> **What needs to be done**
Print the listing below only from the line that has "Whatever is drawn" through the line that has "Coarse 3-D masks.", exactly, and drop any picture.

> **Provided data**
○ ○ ○

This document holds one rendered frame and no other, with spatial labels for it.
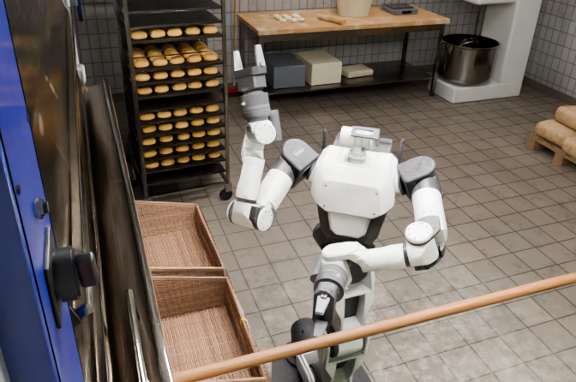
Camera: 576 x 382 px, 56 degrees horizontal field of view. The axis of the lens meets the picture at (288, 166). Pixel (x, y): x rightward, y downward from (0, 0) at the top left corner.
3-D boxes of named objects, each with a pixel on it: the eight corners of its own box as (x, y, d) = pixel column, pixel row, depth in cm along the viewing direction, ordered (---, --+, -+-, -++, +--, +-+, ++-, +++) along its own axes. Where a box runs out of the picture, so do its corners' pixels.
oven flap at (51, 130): (61, 330, 67) (-40, 212, 56) (62, 15, 215) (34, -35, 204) (95, 312, 68) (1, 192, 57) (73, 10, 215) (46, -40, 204)
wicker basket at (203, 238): (112, 323, 221) (104, 269, 208) (102, 245, 268) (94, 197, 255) (228, 296, 237) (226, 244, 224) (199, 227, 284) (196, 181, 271)
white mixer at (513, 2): (453, 106, 607) (476, -16, 546) (421, 87, 662) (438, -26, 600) (525, 98, 639) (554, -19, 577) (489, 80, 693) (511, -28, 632)
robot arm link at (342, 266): (351, 297, 156) (357, 273, 165) (342, 267, 152) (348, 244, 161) (314, 300, 160) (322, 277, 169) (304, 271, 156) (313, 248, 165)
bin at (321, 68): (311, 86, 587) (312, 64, 576) (293, 72, 628) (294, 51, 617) (340, 82, 599) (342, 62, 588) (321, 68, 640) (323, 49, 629)
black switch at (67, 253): (57, 330, 45) (31, 220, 39) (57, 283, 50) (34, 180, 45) (104, 319, 46) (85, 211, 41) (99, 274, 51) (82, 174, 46)
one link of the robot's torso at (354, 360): (299, 375, 244) (315, 318, 212) (339, 363, 250) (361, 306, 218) (311, 408, 234) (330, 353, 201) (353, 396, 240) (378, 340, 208)
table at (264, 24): (258, 116, 565) (258, 31, 523) (237, 91, 631) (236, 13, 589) (437, 96, 635) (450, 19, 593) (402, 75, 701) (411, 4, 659)
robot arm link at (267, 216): (236, 234, 176) (269, 183, 187) (268, 243, 169) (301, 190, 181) (222, 212, 168) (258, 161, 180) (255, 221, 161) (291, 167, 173)
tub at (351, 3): (343, 19, 578) (345, -2, 568) (327, 10, 613) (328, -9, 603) (379, 17, 591) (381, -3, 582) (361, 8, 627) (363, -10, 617)
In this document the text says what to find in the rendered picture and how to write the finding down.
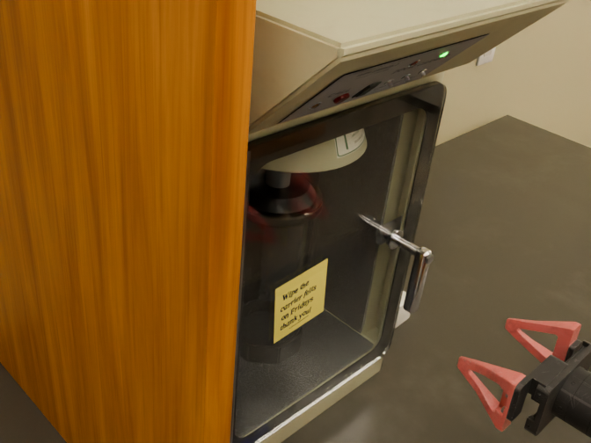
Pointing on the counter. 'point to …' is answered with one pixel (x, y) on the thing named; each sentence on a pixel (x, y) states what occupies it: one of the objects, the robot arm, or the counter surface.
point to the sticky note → (299, 300)
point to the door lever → (423, 256)
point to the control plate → (385, 72)
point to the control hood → (366, 41)
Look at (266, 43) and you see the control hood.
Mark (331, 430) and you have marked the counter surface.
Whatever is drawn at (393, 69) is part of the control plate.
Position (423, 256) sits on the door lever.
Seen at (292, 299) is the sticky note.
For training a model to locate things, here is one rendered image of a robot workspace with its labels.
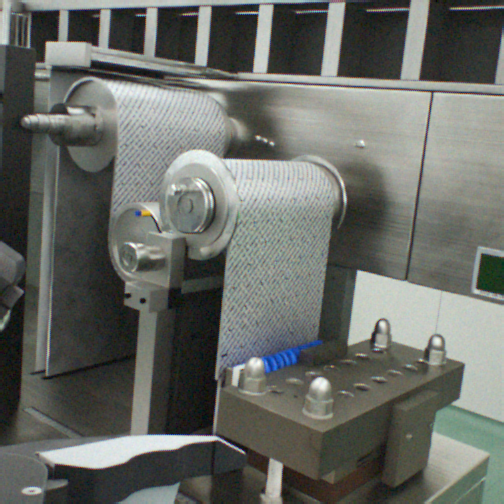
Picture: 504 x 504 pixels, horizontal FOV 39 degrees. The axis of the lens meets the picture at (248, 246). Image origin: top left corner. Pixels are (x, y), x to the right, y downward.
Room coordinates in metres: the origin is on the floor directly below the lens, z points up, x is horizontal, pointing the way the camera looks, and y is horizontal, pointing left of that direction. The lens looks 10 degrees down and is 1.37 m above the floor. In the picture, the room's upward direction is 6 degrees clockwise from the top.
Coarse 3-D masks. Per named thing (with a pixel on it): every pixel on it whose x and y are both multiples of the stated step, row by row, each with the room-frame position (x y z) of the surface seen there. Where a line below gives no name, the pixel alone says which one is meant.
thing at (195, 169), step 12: (180, 168) 0.97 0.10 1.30; (192, 168) 0.95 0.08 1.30; (204, 168) 0.94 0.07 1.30; (216, 180) 0.92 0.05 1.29; (216, 192) 0.92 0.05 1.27; (216, 204) 0.92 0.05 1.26; (168, 216) 0.98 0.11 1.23; (216, 216) 0.92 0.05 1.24; (216, 228) 0.92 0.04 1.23; (192, 240) 0.94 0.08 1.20; (204, 240) 0.93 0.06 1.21
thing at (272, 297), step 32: (256, 256) 0.96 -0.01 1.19; (288, 256) 1.01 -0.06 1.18; (320, 256) 1.08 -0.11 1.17; (224, 288) 0.91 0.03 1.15; (256, 288) 0.96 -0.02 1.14; (288, 288) 1.02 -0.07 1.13; (320, 288) 1.09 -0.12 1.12; (224, 320) 0.91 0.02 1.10; (256, 320) 0.97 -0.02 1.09; (288, 320) 1.03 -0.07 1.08; (224, 352) 0.92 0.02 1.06; (256, 352) 0.97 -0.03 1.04
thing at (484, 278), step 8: (488, 256) 1.02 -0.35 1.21; (488, 264) 1.02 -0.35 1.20; (496, 264) 1.01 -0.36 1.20; (480, 272) 1.03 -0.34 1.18; (488, 272) 1.02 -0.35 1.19; (496, 272) 1.01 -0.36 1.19; (480, 280) 1.03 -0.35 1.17; (488, 280) 1.02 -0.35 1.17; (496, 280) 1.01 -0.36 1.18; (480, 288) 1.02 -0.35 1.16; (488, 288) 1.02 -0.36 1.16; (496, 288) 1.01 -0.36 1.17
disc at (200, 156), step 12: (180, 156) 0.97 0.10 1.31; (192, 156) 0.96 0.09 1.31; (204, 156) 0.94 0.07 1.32; (216, 156) 0.93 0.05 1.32; (168, 168) 0.99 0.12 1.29; (216, 168) 0.93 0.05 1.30; (228, 168) 0.92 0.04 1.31; (168, 180) 0.98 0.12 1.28; (228, 180) 0.91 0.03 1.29; (228, 192) 0.91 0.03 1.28; (228, 204) 0.91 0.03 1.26; (228, 216) 0.91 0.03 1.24; (168, 228) 0.98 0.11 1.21; (228, 228) 0.91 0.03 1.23; (216, 240) 0.92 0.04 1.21; (228, 240) 0.91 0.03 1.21; (192, 252) 0.95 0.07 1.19; (204, 252) 0.93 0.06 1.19; (216, 252) 0.92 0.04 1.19
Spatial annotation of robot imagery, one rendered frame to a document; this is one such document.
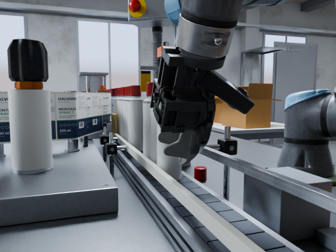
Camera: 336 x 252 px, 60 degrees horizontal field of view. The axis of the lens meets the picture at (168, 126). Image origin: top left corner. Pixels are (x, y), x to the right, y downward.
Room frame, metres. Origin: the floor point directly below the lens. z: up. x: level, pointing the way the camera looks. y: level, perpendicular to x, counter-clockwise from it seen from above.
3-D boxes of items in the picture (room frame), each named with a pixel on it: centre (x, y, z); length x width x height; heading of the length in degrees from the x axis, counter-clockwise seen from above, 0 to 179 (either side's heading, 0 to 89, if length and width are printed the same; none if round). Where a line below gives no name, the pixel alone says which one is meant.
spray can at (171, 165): (0.59, 0.00, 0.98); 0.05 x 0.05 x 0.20
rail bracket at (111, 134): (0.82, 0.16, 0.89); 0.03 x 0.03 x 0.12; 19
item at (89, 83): (1.21, 0.30, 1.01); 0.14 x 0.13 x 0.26; 19
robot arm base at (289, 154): (0.82, -0.40, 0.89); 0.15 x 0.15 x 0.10
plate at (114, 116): (1.11, 0.21, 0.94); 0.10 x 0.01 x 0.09; 19
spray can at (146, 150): (0.71, 0.04, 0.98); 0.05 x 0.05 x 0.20
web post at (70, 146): (0.91, 0.30, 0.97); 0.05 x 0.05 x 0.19
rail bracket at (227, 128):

○ ○ ○

> **Exercise result**
Whatever is drawn at (393, 69) is part of the control plate.
Position (423, 256) sits on the door lever.
Seen at (292, 299) is the sticky note.
For training a model to locate things, here is one rendered image of a robot workspace with its labels.
Picture: 504 x 504 pixels, horizontal FOV 39 degrees. The axis of the lens meets the picture at (248, 246). Image origin: top left corner. Pixels are (x, y), x to the right, y downward.
Room coordinates in metres: the origin is on the floor directly below the lens, z points up, x is horizontal, pointing the way the camera looks, and y is horizontal, pointing left of that direction. The lens looks 10 degrees down and is 1.37 m above the floor. In the picture, the room's upward direction is 6 degrees clockwise from the top.
Coarse 3-D masks. Per named thing (with a pixel on it): every pixel on it whose x and y are both multiples of the stated step, row by row, each with the room-frame position (x y z) of the surface seen there. Where a line below gives no name, the pixel alone says which one is meant.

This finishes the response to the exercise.